How to start with crochet?

The urge to crochet hit me when I was rolling around with my bellybump for the last months. I wanted to make a blanket, booties, teddys, kitties, hats and who knows what else. Since I knew that one of my friends is also crafting, I asked where to get yarn. She referred me to a local store and I ordered almost a box of colourful acrylic yarn. Since the ultrasound hadn’t confirmed my little one’s gender yet (all other “signs” were indicating a girl), I bought both blue and pink yarn.

As you can see in the picture, I started with both classic crochet and amigurumi at the same time. I think any of us have done some granny squares at school, but what is amigurumi? I found the best English explanation here. Until this day I prefer crocheting to knitting because it only involves one pending stitch at a time and with a small child it is not hard to just put the unfinished work aside. There is also less drama in case the the hook falls completely out of the stitch – there is only one stitch to pick up.

Considering some logic, it is easier to start with classic crochet as it requires less equipment – a crochet hook and yarn. With amigurumi you additionally need to think at least about filling, usually also safety eyes and other accessories. On the other hand, amigurumi is convenient as it is manageable with a few simple stitch types – slip stitch and single crochet.

Regardless of what you would like to try first, the next tips should work.
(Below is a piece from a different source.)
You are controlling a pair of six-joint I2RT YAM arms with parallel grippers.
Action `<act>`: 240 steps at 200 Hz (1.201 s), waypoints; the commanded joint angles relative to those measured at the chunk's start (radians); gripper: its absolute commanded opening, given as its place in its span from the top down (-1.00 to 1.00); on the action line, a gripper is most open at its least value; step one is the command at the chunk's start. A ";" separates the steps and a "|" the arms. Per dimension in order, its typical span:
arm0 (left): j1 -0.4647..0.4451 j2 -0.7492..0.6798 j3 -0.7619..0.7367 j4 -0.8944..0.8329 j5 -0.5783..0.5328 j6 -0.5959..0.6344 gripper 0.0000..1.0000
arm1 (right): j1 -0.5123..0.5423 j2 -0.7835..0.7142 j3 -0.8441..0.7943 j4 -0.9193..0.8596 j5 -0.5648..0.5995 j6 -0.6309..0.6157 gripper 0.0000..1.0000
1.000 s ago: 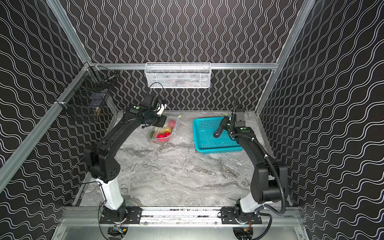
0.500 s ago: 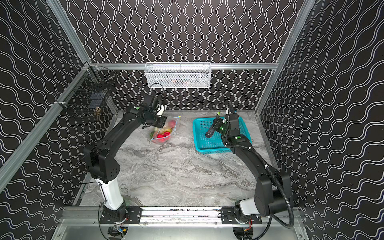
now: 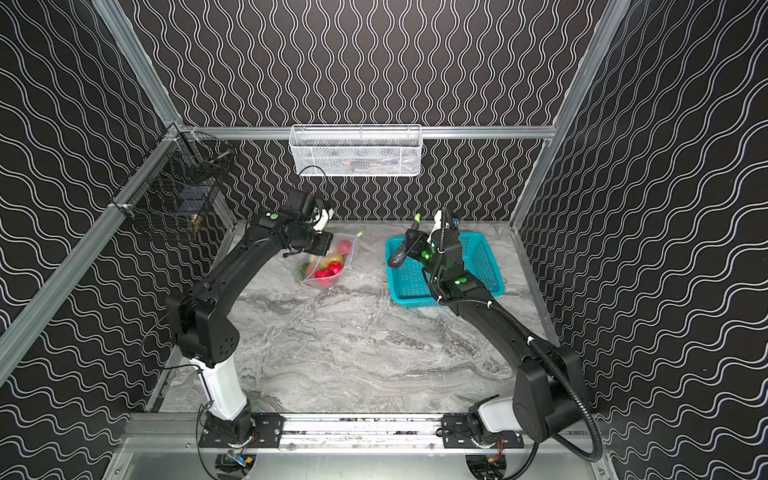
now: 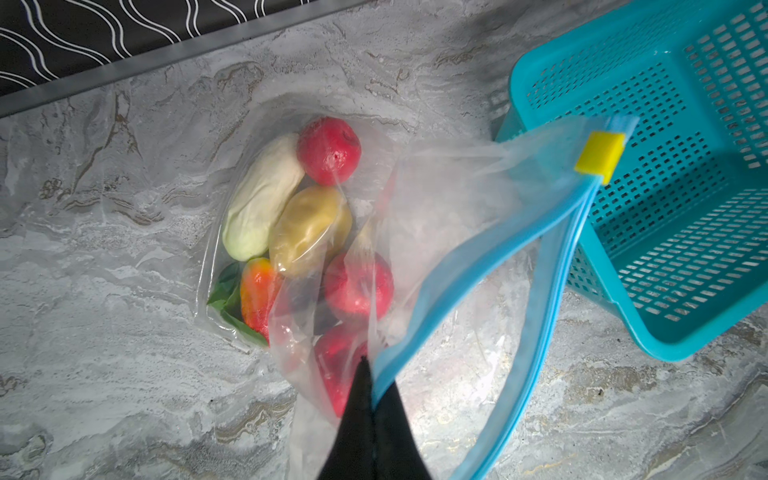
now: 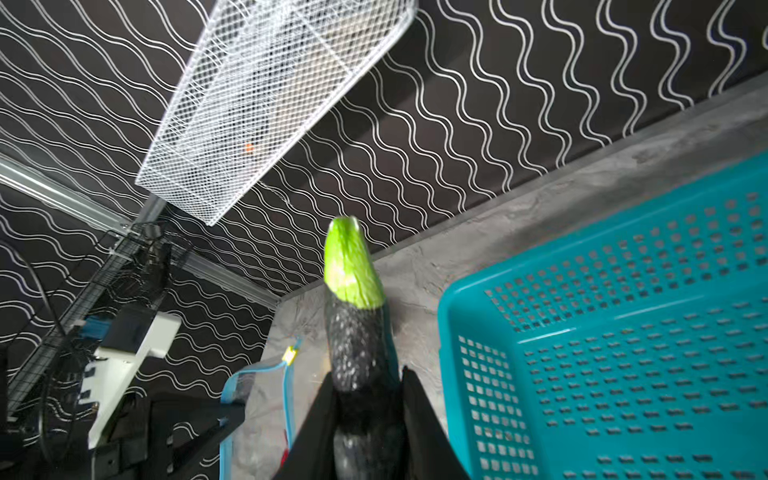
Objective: Place the food in the zip-top bag and seal the zipper
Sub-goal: 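Lift the eggplant out of the basket with the right gripper, then carry the eggplant over the bag mouth held by the left gripper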
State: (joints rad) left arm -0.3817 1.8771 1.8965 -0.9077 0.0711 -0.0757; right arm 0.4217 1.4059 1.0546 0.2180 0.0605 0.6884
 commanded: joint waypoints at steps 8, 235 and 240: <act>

  1. I suggest starting with finding a specific idea – be it a pattern or a video tutorial. It doesn’t need to be anything revolutionary, but if you don’t know or remember any stitches, it is easier to start with a nice guide. After this list I will write about some official and good quality sources, where you don’t need to worry about copyright issues.
  2. To crochet you need a crochet hook. I suggest getting a set with different sizes because you need to have a suitable hook depending on the material. With a set you don’t need to worry, if you are missing the right sized hook, every time you buy new yarn.
  3. Based on what and who your project is for, the right choice of yarn is important. Honestly, I missed the mark with my acrylic stash in the beginning. Yes, it is cheap and pretty, but it is not practical, considering the temperature regulation and care factor. Unfortunately, I had to learn it the hard way – my scarf wasn’t really keeping warm and my little one’s hands were ice blocks in the gloves I made for her. The things also didn’t look well after a wash. So what yarn is suitable? For clothes good old cotton and wool. With those you need to pay more attention to care instructions and can’t just stick them in the washing machine with any program, but at least you can expect warm items that don’t make you sweat. For toys you can experiment with more different mix yarn, if the main concern is not, how they function against the skin.
  4. If you are interested in a 3D project, be it a toy or even a pillow, you need to consider filling. So far, I have bought polyester fyberfill and it has survived nicely.
  5. To add some extras to you project, it is worth exploring accessories like buttons, eyes, pearls/beads, wooden rings, rattles, fabric pieces, etc.

Where to find patterns? In the beginning I was looking for ideas on Pinterest and I managed to find patterns, too – for example, the one for my first blanket. Since it is rather a collection of ideas, you can’t really rely on that and before finding something decent you may end up on several product marketing links and bad quality pictures. Even if there is a proper pattern or guide, it may not be the property of the user and a breach of copyright instead.

Patterns for classic crochet are available in the DROPS online store. It has an extensive selection (from doilies to jumpers). If you are struggling with the patterns, you can additionally find video tutorials for both stitches and techniques.

For amigurumi I have discovered a similar collection. It is also an online store but offers a lot of support for a beginner crafter. It is our local lilleliis, who is sharing both free patterns and guidelines for useful techniques. I suggest learning the 4 tricks for neat stitches immediately – I discovered them one by one in different blogs and was disappointed that I didn’t know them earlier. If you are planning a multicolour project or your item contains several pieces, I also recommend reviewing, how to sew pieces and change colour. Another interesting source for patterns is Amigurumi Today.

I also have a small collection of books by now – I will share the details in another post. Feel free to add some good sources in the comments.

Do you feel like crocheting already?

PS: the crochet blanket is still a big time favourite at our house. I was complaining about the choice of material, but the little one loves it very much and still seeks for it – especially when she is sick and looking for a safe spot.